_BRIEF_
Across the listing below, count the lines holding "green". State the number and nothing more.

-*-*-

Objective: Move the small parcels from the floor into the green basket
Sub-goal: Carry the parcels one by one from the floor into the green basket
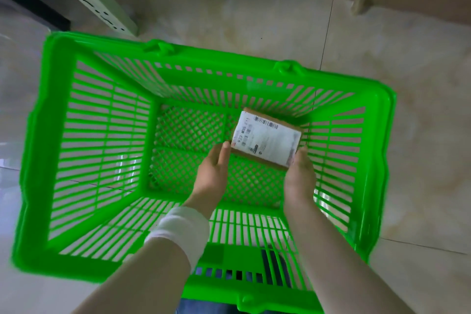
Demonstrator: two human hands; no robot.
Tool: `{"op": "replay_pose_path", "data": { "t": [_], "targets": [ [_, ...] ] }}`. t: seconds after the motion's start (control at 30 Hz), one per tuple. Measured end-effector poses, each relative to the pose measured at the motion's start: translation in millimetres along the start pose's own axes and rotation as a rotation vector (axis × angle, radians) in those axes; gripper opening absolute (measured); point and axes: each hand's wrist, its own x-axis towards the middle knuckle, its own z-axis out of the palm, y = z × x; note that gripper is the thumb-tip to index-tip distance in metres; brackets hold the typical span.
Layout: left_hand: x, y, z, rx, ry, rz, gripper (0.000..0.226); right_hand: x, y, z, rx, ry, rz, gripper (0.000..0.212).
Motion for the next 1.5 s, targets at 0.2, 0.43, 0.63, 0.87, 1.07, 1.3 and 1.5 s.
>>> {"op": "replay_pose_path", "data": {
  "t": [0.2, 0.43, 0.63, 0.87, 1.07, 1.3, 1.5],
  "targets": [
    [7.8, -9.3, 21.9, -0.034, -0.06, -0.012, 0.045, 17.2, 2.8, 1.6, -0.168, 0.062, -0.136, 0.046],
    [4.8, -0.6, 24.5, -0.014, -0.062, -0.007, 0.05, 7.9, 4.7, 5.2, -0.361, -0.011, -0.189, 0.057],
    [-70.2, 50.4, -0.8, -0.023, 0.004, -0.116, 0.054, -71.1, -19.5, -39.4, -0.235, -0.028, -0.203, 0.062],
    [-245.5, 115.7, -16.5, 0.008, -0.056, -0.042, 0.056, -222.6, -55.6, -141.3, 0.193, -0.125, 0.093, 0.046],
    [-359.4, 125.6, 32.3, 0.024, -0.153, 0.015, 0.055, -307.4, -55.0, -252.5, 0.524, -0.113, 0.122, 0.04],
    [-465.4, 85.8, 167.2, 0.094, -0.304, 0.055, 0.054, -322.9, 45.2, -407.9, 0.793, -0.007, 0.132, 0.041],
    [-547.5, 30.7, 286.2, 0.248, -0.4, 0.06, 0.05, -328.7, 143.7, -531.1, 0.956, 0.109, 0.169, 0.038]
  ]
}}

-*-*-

_SOLUTION FOR THIS TASK_
2